**HOW TO COMPLETE THIS TASK**.
Your copy should repeat the data that follows exactly and contain no image.

**DATA SEGMENT**.
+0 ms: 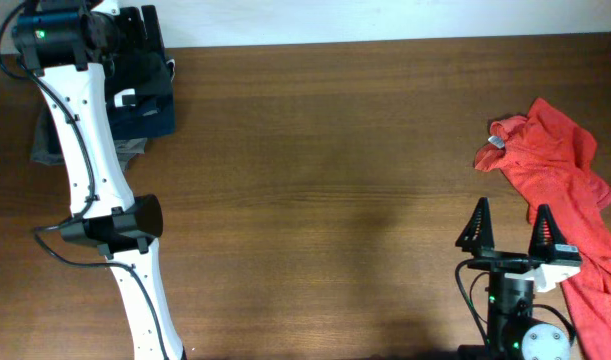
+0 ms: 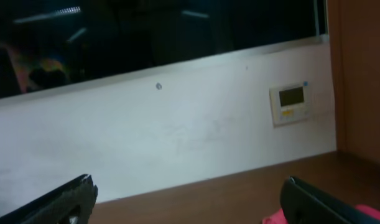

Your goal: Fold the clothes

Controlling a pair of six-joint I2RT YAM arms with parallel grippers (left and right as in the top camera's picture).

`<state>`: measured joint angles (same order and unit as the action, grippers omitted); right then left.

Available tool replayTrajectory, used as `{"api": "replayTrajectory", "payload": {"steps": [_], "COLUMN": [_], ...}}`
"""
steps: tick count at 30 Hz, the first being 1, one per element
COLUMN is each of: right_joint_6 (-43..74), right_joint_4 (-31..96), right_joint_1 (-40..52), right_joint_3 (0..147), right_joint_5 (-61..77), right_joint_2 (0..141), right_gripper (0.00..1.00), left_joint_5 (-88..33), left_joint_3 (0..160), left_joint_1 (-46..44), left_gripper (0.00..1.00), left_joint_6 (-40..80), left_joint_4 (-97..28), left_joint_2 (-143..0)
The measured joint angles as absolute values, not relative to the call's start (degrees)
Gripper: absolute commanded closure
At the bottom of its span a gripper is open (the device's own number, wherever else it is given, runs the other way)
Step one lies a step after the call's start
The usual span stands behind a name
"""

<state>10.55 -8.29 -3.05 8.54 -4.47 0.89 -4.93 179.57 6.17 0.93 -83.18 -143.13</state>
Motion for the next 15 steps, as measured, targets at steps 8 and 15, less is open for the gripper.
{"api": "replayTrajectory", "payload": {"steps": [8, 15], "right_joint_6": [10.59, 10.57], "right_joint_4": [-11.62, -17.34], "right_joint_1": [-3.01, -2.98], "right_joint_3": [6.74, 5.08], "right_joint_5": [-4.47, -4.49], "right_joint_2": [0.89, 0.89], "right_gripper": [0.01, 0.01], "left_joint_5": [-4.93, -4.93], "left_joint_3": [179.57, 179.57], "left_joint_1": [6.15, 6.15], "left_gripper": [0.01, 0.01], "left_joint_6": [0.93, 0.93], "left_joint_4": [-83.18, -83.18], "left_joint_2": [-143.13, -143.13]}}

**EXERCISE RESULT**.
+0 ms: 
+0 ms: 

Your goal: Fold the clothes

Controlling a pair of six-joint I2RT YAM arms with parallel grippers (left and right as in the top camera's picture).

`<state>`: measured joint angles (same order and unit as the action, grippers omitted); right then left.

Available tool replayTrajectory, used as `{"api": "replayTrajectory", "payload": {"steps": [_], "COLUMN": [_], ...}}`
"""
steps: tick count at 30 Hz, the first being 1, one per element
COLUMN is each of: right_joint_6 (-43..74), right_joint_4 (-31..96), right_joint_1 (-40..52), right_joint_3 (0..147), right_joint_5 (-61..77), right_joint_2 (0..141), right_gripper (0.00..1.00), left_joint_5 (-88..33), left_joint_3 (0..160), left_joint_1 (-46..44), left_gripper (0.00..1.00), left_joint_6 (-40..80), left_joint_4 (-97..28), left_joint_2 (-143..0)
The measured joint angles as absolute values, not relative to the call's start (degrees)
Gripper: absolute commanded closure
At the bottom of its span a gripper is open (the device's own number, wherever else it is given, runs the other way)
Step one lies a step after the call's start
The usual span stands behind a name
"""

<state>10.55 -8.29 -3.05 8.54 -4.47 0.89 -4.93 179.57 6.17 0.93 -83.18 -143.13</state>
Motion for the next 15 steps, as measured, targets at steps 8 and 15, less is open for the gripper.
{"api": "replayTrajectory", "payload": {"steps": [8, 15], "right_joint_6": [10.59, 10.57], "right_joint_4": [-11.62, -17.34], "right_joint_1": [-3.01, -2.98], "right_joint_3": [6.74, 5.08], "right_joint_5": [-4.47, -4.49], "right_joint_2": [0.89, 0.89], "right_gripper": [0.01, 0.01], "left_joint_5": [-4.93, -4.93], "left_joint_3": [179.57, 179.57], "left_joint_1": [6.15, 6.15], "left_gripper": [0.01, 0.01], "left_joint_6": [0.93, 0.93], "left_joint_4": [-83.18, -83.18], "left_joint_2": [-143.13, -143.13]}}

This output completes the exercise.